──────── RAW DATA

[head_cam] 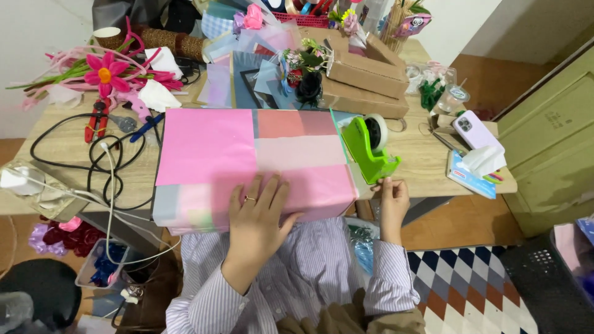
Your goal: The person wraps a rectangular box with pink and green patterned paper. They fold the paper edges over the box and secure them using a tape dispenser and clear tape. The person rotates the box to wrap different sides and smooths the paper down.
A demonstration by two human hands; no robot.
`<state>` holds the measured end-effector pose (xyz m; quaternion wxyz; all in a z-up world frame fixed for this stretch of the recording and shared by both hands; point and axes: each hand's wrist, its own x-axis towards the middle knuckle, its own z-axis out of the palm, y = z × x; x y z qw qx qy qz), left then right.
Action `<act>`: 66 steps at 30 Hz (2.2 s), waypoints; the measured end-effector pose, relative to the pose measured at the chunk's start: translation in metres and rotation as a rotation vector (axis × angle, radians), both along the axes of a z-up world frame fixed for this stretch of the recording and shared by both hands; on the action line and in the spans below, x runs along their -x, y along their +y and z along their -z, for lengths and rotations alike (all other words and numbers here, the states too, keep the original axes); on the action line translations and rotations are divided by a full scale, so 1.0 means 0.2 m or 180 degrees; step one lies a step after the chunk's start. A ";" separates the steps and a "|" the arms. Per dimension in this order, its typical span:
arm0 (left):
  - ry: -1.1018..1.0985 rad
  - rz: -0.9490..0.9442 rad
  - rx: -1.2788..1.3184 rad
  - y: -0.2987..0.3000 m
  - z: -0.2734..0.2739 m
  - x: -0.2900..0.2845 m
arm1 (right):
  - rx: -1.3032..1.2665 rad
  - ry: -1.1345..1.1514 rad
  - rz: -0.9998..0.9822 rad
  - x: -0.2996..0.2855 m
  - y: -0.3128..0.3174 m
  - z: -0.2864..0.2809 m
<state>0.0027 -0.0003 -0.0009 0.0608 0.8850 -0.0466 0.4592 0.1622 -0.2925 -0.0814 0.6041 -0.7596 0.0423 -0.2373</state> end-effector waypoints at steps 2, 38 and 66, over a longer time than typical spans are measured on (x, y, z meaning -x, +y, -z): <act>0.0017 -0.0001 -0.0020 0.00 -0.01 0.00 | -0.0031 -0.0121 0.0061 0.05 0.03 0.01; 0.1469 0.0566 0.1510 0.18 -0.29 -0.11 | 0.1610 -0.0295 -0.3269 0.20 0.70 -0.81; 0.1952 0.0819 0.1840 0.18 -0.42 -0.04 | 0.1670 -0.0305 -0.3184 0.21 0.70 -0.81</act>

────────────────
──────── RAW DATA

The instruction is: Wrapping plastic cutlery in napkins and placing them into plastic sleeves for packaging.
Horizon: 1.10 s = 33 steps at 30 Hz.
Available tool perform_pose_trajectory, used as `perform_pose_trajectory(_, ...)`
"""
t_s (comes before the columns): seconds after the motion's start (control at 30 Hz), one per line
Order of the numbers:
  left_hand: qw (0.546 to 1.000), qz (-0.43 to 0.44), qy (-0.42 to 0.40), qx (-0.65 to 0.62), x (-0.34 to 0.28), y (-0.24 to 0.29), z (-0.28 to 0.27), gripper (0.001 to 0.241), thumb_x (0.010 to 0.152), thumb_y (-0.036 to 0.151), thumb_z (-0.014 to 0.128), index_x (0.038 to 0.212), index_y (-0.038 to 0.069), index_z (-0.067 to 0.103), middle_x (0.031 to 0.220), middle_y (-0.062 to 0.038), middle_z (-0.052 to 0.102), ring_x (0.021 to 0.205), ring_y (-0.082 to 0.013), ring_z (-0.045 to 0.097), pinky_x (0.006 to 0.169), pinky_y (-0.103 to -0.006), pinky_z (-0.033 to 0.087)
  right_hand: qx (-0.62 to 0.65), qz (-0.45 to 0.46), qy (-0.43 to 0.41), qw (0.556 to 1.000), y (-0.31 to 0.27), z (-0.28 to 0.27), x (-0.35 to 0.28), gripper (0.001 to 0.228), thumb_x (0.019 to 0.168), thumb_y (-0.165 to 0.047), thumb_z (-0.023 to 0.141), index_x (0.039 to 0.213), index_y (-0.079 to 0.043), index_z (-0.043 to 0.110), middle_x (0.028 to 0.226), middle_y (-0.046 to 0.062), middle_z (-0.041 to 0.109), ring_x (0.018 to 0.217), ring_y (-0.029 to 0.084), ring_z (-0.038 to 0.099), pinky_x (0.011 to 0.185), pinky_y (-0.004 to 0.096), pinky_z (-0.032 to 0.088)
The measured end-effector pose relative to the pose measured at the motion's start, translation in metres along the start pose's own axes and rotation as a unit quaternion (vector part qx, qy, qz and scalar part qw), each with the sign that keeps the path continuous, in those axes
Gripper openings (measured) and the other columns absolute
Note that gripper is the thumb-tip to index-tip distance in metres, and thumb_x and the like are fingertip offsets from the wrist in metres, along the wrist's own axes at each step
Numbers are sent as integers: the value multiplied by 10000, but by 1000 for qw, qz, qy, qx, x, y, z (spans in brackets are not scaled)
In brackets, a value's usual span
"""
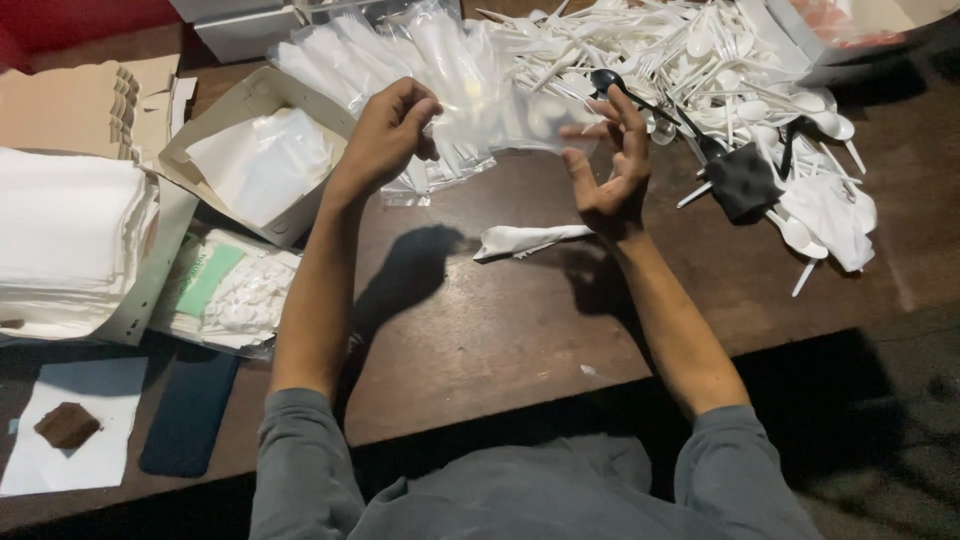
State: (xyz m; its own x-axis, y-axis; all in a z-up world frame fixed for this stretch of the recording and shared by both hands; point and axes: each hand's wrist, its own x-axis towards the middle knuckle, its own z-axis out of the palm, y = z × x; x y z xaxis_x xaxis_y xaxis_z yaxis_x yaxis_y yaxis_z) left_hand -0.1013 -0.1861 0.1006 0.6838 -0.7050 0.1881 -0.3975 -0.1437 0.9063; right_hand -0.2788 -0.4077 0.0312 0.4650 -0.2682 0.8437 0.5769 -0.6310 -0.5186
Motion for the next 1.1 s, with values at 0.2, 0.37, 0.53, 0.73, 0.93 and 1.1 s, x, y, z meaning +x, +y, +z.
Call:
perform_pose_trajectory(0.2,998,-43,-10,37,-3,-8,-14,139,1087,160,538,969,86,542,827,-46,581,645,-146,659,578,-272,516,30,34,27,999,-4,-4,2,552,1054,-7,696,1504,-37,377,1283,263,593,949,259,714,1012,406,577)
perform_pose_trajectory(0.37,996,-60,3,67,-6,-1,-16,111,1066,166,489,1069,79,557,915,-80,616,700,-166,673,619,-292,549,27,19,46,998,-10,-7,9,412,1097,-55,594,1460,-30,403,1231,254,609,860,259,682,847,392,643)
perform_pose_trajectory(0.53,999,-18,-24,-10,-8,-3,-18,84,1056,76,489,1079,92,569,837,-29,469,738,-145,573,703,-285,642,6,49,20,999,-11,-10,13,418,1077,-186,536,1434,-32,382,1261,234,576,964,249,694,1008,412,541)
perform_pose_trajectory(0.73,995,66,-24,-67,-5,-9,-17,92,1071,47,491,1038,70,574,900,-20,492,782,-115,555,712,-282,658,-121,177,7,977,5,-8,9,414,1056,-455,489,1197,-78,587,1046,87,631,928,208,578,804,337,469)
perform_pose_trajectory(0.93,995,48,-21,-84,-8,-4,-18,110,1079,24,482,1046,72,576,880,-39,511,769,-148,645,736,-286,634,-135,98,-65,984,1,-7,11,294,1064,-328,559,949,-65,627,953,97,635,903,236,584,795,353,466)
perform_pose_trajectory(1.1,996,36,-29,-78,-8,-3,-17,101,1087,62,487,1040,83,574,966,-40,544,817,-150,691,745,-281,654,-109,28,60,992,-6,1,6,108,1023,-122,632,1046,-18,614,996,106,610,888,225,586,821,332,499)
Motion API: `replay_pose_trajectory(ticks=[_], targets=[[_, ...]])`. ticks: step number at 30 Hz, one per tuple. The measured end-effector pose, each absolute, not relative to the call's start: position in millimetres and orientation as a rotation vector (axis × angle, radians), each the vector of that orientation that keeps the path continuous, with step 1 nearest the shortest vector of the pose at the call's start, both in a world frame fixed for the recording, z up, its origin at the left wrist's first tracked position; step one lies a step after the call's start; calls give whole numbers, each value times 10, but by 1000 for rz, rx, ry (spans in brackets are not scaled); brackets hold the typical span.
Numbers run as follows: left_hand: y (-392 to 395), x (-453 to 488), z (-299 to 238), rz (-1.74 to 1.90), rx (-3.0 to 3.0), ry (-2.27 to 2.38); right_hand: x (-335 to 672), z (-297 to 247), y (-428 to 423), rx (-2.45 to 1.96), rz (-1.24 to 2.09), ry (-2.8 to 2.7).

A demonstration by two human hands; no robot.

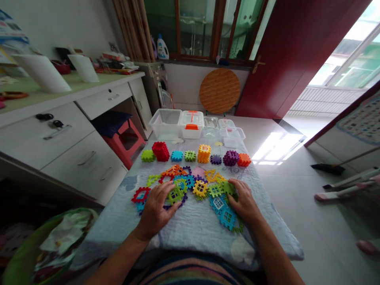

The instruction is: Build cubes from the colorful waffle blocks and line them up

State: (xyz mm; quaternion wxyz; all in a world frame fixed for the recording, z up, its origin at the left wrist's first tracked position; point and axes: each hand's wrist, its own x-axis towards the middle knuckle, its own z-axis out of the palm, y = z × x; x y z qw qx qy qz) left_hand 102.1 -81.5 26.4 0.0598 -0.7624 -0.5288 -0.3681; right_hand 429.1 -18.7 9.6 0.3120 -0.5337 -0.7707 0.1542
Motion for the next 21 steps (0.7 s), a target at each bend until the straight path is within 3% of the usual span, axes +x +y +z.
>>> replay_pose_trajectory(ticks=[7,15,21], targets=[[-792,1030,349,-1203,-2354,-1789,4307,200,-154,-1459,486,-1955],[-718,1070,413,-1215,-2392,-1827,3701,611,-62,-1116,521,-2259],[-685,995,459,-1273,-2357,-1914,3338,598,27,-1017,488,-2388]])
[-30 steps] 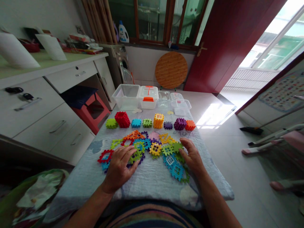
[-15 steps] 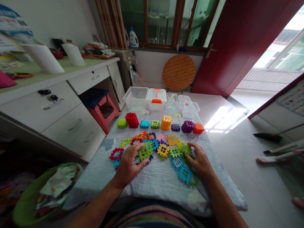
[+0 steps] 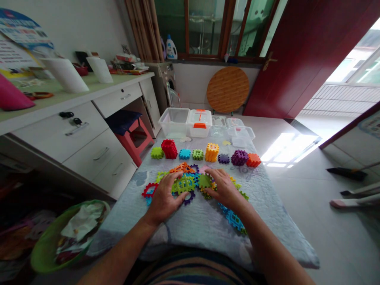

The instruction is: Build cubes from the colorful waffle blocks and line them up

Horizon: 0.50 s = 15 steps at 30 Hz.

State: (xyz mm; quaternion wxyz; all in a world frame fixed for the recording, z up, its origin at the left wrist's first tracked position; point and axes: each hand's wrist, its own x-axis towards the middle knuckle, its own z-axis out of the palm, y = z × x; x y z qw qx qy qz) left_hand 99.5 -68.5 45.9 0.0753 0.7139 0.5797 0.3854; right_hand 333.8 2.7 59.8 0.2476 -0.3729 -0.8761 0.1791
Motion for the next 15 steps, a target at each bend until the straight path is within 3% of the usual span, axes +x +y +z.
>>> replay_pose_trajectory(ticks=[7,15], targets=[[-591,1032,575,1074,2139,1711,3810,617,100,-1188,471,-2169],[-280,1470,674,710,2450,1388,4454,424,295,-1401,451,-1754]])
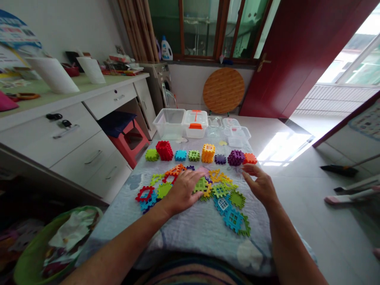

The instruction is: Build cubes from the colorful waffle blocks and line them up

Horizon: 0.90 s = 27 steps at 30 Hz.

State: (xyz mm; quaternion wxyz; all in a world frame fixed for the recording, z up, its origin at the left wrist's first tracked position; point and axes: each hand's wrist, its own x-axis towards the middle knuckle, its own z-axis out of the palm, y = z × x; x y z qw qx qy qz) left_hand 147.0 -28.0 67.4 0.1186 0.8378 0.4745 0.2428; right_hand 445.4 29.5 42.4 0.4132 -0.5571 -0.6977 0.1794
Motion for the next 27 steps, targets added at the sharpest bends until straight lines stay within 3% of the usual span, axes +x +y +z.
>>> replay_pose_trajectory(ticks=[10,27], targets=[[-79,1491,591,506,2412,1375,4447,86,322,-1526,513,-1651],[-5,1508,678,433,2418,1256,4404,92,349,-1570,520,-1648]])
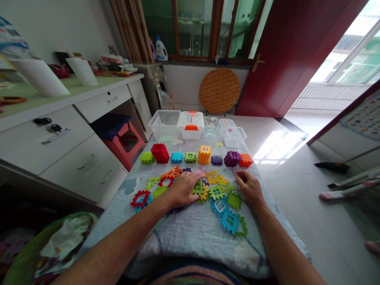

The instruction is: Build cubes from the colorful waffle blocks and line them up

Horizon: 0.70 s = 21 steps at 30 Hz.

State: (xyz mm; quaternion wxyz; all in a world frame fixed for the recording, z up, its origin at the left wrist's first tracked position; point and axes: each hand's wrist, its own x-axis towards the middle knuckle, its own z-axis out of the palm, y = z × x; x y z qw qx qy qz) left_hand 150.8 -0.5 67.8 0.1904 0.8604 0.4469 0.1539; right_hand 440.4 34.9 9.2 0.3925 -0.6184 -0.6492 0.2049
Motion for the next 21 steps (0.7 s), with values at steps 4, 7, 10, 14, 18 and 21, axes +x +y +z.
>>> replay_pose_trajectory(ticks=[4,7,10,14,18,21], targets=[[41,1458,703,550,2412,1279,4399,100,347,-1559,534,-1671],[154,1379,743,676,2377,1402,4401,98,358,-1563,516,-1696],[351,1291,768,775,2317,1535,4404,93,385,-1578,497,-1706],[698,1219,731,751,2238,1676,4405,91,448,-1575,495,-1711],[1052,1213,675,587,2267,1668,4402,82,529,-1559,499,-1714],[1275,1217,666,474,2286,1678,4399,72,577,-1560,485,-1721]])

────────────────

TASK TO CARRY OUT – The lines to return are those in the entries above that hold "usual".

EXERCISE SOLUTION –
In brackets, a value's usual span
Motion for the next 21 steps (0.7 s), a target at each bend until the straight path is within 3% of the usual span, axes +x +y +z.
Motion for the next 15 steps, a target at each bend until the straight path is within 3% of the usual span, axes +x +y +z.
Motion for the next 27 steps, targets added at the sharpest bends until straight lines stay within 3% of the usual span, axes +x +y +z.

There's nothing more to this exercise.